▶ _Assignment_:
Which lines run from the start of the material below through the line containing "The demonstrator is"? Retype them exactly, pictures excluded.

──────── Excerpted data

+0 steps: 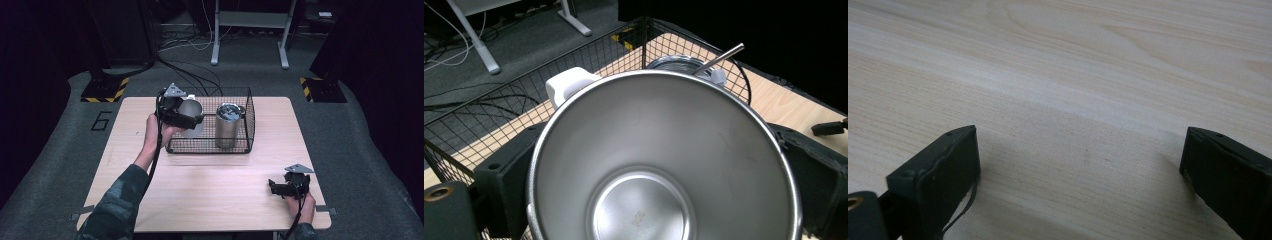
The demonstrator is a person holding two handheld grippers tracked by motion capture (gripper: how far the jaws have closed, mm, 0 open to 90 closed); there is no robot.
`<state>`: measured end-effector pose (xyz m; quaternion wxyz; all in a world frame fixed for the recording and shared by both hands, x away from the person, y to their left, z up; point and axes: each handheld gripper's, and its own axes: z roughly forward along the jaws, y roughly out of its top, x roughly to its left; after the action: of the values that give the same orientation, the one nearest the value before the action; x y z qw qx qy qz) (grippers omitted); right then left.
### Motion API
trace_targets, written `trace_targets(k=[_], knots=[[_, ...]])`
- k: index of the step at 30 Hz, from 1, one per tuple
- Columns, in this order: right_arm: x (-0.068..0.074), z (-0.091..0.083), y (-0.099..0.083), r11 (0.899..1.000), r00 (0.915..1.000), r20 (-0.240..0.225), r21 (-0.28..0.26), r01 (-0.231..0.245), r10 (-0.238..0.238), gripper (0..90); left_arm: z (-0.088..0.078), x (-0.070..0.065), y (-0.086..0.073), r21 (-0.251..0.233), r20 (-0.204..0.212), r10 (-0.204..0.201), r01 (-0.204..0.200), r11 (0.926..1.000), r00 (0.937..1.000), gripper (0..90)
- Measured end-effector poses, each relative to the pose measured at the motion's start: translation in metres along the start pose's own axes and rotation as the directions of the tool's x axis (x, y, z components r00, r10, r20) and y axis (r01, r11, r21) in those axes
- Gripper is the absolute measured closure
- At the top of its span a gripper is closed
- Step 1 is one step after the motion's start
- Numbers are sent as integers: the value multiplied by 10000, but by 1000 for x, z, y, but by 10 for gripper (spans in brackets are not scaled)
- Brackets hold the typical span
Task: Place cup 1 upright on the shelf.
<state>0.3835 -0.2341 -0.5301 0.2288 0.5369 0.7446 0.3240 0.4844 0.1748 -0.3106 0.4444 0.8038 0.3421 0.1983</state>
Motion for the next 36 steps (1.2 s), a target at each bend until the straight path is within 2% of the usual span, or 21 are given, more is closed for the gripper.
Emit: trace_targets(k=[13,18,21,26,36], knots=[[0,0,0,10000,10000,-8,22,21,-21,23,16,13,3,103,-165,-88,90,9999,9998,61],[0,0,0,10000,10000,13,-22,19,-19,24,22,17,3,180,-188,0,4,9998,9998,62],[0,0,0,10000,10000,14,-22,20,-20,25,25,19,5,87,-199,-153,155,9998,9997,62],[0,0,0,10000,10000,31,17,11,-11,25,30,23,8,94,-230,-139,142,9999,9996,61],[0,0,0,10000,10000,34,16,8,-8,26,40,32,4,272,-357,-237,246,9993,9991,62]])
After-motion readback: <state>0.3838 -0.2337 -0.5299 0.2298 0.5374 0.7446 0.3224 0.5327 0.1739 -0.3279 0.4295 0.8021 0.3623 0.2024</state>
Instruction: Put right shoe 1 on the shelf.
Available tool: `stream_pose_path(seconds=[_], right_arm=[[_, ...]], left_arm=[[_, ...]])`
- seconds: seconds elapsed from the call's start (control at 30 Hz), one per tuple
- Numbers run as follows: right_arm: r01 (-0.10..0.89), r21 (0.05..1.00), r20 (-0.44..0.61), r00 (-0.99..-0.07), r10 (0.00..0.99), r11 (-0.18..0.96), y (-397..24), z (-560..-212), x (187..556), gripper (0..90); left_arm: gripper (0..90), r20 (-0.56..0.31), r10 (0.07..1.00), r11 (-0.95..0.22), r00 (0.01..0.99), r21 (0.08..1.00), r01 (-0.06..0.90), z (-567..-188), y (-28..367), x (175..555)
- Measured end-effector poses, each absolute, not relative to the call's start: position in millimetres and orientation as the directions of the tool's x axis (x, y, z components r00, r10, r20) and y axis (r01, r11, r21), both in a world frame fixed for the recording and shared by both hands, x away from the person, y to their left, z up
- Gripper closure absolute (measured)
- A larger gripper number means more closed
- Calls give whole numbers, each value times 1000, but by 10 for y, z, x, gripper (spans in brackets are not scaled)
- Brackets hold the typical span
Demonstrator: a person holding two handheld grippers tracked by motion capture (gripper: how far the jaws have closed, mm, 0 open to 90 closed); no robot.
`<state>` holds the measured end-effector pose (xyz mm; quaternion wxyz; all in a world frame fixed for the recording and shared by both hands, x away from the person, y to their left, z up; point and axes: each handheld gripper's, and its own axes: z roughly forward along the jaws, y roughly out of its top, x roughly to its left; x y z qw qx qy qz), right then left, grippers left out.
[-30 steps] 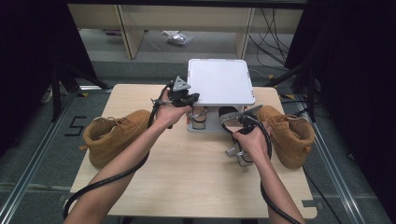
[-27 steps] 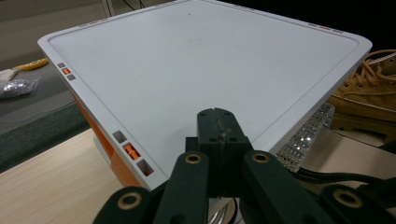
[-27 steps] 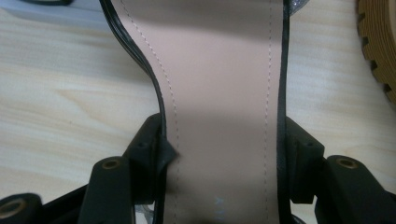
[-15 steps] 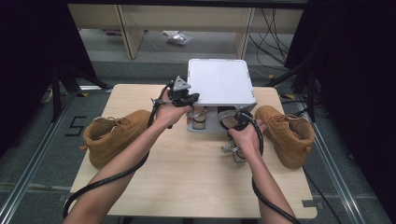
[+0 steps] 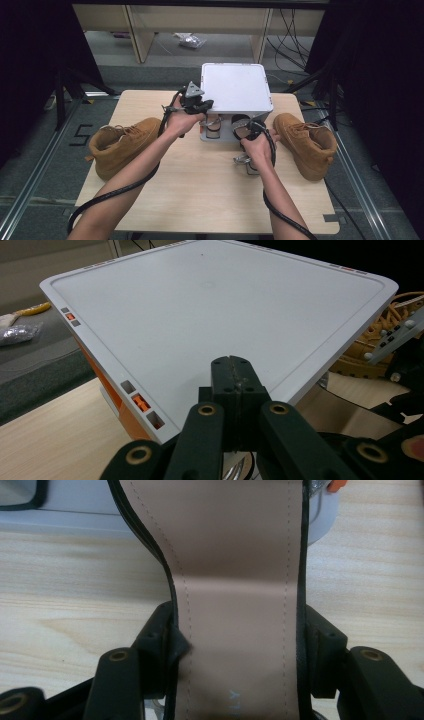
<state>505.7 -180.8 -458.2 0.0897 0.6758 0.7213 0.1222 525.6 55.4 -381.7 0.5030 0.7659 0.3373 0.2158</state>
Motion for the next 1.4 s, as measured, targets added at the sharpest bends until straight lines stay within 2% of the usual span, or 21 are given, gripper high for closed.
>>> stream_pose_path(seconds=[0.07, 0.17, 0.23, 0.27, 0.3, 0.37, 0.67, 0.73, 0.83, 0.9, 1.0, 1.17, 1.23, 1.33, 1.4], right_arm=[[944, 314, 12, -114, 993, 104, -1826, -4610, 5072, 435], [957, 289, 26, -44, 999, 34, -1770, -4616, 5068, 435], [954, 294, 13, -71, 997, 64, -1786, -4633, 5071, 435], [956, 291, 23, -34, 999, 26, -1764, -4648, 5074, 435], [955, 280, -1, -97, 995, 94, -1805, -4660, 5074, 435], [959, 282, 6, -44, 999, 40, -1759, -4691, 5080, 434], [958, 284, -8, -46, 999, 46, -1728, -4696, 5077, 427], [959, 276, -16, -59, 998, 61, -1734, -4678, 5076, 417], [945, 313, 3, -98, 995, 92, -1781, -4609, 5059, 374], [944, 322, 12, -78, 997, 70, -1766, -4555, 5026, 367], [929, 355, 31, -124, 992, 105, -1822, -4472, 4963, 366], [933, 358, 90, -84, 992, 46, -1843, -4320, 4818, 362], [922, 380, 87, -116, 989, 75, -1904, -4274, 4766, 363], [908, 413, 105, -128, 986, 74, -1973, -4193, 4662, 404], [895, 441, 128, -139, 982, 69, -2021, -4136, 4584, 492]], left_arm=[[900, -8, 734, -267, 679, 916, 299, -3818, 553, 5254], [900, -5, 734, -270, 679, 916, 298, -3816, 552, 5255], [900, -6, 734, -269, 679, 916, 299, -3816, 553, 5255], [900, -6, 734, -269, 679, 916, 298, -3817, 553, 5255], [900, -7, 734, -268, 679, 916, 299, -3818, 552, 5255], [900, -5, 734, -270, 680, 916, 298, -3817, 553, 5255], [900, -5, 734, -270, 679, 916, 298, -3817, 553, 5254], [900, -3, 734, -271, 679, 915, 298, -3816, 553, 5253], [900, -4, 735, -270, 678, 916, 298, -3817, 553, 5252], [900, -6, 735, -268, 678, 916, 299, -3817, 553, 5253], [900, -4, 735, -270, 678, 916, 298, -3817, 552, 5252], [899, -8, 736, -266, 677, 916, 300, -3817, 553, 5253], [900, -4, 735, -270, 678, 916, 298, -3816, 550, 5252], [900, -6, 736, -267, 677, 916, 299, -3818, 552, 5251], [900, -6, 737, -268, 676, 916, 299, -3817, 554, 5250]])
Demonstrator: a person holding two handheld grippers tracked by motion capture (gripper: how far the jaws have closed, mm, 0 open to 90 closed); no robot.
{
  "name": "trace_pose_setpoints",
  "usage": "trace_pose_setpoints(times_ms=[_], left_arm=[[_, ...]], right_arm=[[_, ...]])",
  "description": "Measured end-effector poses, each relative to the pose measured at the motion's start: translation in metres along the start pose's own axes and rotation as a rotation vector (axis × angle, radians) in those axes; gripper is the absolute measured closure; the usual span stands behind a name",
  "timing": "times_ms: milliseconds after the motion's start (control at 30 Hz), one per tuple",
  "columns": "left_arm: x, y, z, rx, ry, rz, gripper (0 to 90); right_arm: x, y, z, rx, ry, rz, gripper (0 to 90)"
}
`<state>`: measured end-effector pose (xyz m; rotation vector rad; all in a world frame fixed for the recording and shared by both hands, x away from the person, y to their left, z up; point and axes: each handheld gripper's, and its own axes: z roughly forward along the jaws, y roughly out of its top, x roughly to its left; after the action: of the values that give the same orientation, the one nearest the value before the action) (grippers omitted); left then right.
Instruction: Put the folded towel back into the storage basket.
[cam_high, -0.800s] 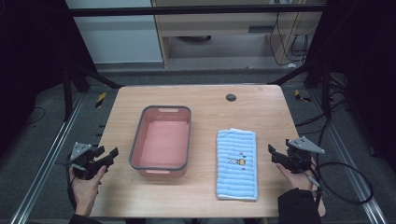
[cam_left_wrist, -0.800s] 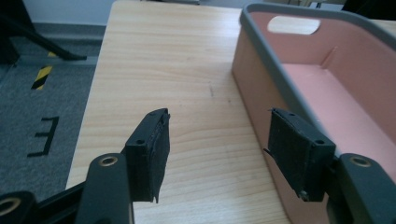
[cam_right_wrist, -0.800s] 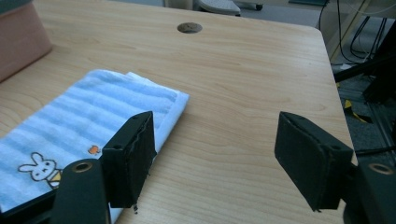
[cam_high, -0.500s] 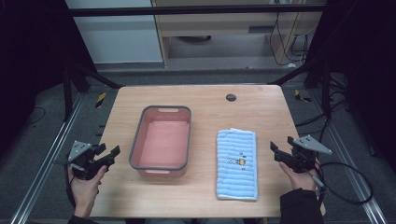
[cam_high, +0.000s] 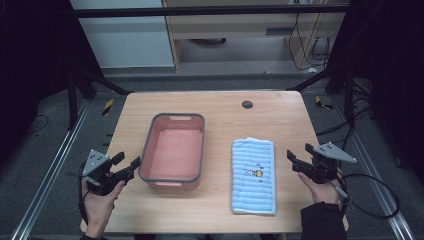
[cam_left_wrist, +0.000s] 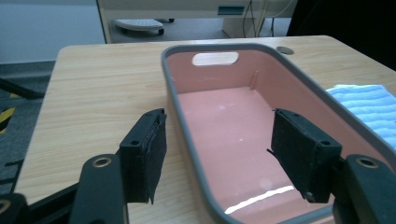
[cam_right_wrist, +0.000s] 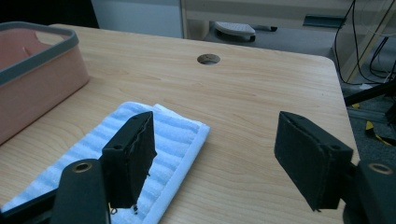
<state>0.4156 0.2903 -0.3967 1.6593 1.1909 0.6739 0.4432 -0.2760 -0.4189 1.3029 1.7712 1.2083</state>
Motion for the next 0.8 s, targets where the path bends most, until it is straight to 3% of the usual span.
trace_pose_setpoints(times_ms=[300,800], left_arm=[[-0.023,0.0,0.008,0.011,-0.026,0.042,33.8],[-0.05,0.009,0.015,-0.02,-0.06,0.058,34.6]], right_arm=[[0.001,0.006,-0.002,-0.005,0.007,0.01,28.3],[0.006,0.016,0.004,0.007,0.022,0.008,27.8]])
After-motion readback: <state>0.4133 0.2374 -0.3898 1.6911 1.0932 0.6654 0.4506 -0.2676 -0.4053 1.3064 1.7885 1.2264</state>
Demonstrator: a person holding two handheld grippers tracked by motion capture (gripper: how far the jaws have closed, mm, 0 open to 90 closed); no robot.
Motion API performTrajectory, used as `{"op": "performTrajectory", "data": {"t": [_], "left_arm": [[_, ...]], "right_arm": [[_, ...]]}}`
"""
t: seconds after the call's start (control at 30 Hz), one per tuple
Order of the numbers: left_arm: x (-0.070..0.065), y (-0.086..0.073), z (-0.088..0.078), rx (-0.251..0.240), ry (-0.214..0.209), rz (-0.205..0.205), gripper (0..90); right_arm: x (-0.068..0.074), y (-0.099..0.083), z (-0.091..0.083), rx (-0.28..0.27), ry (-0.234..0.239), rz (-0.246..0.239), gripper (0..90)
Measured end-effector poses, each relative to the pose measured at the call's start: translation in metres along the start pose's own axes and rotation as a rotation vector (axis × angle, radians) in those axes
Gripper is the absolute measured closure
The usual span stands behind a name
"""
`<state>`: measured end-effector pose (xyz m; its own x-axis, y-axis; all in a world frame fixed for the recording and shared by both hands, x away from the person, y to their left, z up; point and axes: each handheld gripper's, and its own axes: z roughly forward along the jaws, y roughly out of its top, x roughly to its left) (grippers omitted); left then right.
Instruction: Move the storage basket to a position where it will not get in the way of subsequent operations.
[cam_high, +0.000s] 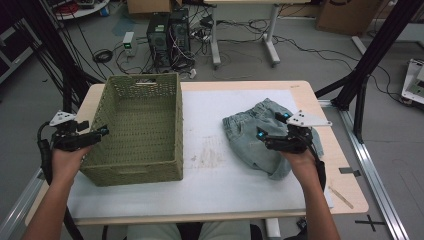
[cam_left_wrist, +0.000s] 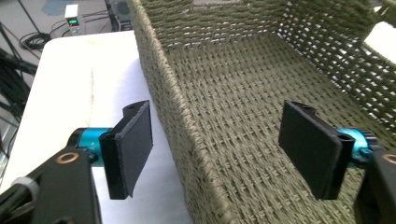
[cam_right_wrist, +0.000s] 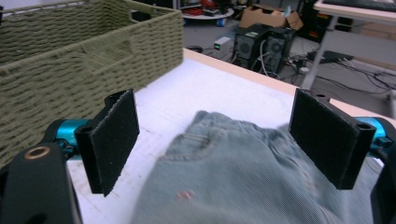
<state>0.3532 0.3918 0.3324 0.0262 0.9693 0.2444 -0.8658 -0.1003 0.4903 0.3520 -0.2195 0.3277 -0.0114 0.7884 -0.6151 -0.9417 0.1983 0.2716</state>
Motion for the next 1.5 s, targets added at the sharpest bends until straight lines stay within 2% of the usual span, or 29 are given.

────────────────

▶ _Exercise output_:
+0 steps: 
The demonstrator is a person holding two handheld grippers tracked by motion capture (gripper: how far the jaws have closed, mm, 0 open to 90 closed); there is no robot.

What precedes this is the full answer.